§ **Assignment**
Set down exactly the lines in the records below that run from the line with "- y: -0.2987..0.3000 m" to the line with "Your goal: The", inclusive, and nothing more.

Items from a dataset:
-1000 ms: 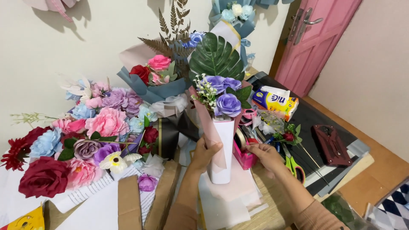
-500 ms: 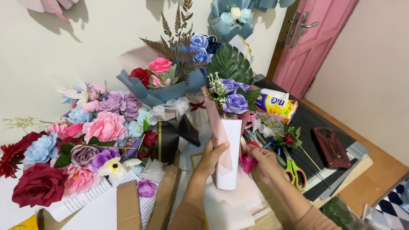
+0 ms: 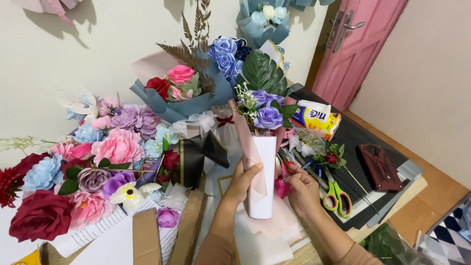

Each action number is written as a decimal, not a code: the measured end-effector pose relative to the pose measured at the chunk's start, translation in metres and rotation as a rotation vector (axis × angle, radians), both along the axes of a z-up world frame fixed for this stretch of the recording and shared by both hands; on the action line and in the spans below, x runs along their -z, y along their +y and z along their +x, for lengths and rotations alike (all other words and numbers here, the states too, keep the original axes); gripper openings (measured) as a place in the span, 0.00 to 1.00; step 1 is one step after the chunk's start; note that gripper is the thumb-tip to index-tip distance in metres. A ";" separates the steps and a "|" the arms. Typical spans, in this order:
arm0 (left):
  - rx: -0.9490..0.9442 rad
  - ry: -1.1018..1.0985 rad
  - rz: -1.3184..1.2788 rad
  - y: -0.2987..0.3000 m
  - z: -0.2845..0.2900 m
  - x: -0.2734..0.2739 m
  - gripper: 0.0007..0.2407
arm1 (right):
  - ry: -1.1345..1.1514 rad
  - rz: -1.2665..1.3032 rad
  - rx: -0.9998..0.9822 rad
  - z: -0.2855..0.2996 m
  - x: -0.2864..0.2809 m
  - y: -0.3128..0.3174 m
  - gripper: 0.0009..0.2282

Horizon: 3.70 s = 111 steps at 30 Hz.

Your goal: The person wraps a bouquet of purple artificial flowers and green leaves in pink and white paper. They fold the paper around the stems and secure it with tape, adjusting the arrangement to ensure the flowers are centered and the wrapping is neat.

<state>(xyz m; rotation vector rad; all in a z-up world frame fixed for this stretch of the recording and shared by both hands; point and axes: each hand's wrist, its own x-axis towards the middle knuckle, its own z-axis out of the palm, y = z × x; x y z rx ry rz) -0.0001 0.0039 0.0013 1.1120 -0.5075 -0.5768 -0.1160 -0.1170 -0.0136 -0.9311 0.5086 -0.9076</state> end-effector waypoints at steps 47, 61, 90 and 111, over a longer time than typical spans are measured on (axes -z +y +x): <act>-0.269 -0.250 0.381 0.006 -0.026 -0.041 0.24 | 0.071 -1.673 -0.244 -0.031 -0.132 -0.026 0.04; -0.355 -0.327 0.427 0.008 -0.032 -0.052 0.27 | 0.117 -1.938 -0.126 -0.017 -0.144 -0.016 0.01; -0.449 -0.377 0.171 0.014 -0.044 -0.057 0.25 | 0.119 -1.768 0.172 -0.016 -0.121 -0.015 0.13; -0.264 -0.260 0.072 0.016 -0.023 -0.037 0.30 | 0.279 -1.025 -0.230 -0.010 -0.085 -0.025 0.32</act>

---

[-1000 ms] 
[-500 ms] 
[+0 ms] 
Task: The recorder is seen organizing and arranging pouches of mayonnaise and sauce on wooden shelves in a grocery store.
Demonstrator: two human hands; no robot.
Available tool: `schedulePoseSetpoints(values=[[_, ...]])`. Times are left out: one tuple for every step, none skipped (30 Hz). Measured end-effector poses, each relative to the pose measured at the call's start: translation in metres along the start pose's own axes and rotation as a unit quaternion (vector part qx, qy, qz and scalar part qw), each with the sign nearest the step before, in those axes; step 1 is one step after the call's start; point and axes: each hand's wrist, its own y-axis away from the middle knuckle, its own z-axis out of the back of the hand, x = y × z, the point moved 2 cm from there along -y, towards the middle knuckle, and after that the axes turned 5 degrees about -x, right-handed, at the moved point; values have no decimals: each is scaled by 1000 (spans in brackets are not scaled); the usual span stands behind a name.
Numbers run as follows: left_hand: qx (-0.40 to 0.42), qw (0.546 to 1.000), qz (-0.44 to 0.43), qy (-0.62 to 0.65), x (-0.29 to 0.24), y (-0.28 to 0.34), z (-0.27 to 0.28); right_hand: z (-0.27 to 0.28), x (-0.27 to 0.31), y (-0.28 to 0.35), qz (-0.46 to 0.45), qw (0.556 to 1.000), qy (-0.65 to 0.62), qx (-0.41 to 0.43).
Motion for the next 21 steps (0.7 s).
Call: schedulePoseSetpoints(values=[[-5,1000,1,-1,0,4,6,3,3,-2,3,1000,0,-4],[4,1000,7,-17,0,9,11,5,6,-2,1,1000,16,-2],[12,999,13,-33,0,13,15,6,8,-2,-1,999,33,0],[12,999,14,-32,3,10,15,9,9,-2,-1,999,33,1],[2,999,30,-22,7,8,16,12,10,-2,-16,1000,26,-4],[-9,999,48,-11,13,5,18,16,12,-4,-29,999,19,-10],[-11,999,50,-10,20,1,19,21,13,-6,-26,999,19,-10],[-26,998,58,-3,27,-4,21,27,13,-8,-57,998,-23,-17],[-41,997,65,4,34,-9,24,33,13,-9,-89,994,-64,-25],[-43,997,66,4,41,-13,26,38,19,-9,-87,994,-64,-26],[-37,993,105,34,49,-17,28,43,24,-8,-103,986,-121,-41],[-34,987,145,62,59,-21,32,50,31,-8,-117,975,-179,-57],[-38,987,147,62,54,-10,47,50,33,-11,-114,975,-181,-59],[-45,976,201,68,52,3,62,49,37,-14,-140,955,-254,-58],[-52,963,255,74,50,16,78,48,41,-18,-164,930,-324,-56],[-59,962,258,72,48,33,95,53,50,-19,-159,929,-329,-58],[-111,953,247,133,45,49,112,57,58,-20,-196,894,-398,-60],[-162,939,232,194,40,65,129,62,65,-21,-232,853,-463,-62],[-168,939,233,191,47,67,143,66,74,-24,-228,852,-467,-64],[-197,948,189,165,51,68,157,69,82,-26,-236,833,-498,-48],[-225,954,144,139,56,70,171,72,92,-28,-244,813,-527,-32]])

§ **Answer to this exercise**
  - y: -0.2987..0.3000 m
  - z: -0.2845..0.2900 m
  - x: -0.2734..0.2739 m
  - gripper: 0.0007..0.2407
arm1 (right):
  - ry: -1.1345..1.1514 rad
  - rz: -1.2665..1.3032 rad
  - rx: -0.9998..0.9822 rad
  - z: -0.2855..0.2996 m
  - x: -0.2864..0.2809 m
  - y: -0.3128..0.3174 m
  - gripper: 0.0009..0.2282

Horizon: 3.70 s = 111 steps at 30 Hz.

Your goal: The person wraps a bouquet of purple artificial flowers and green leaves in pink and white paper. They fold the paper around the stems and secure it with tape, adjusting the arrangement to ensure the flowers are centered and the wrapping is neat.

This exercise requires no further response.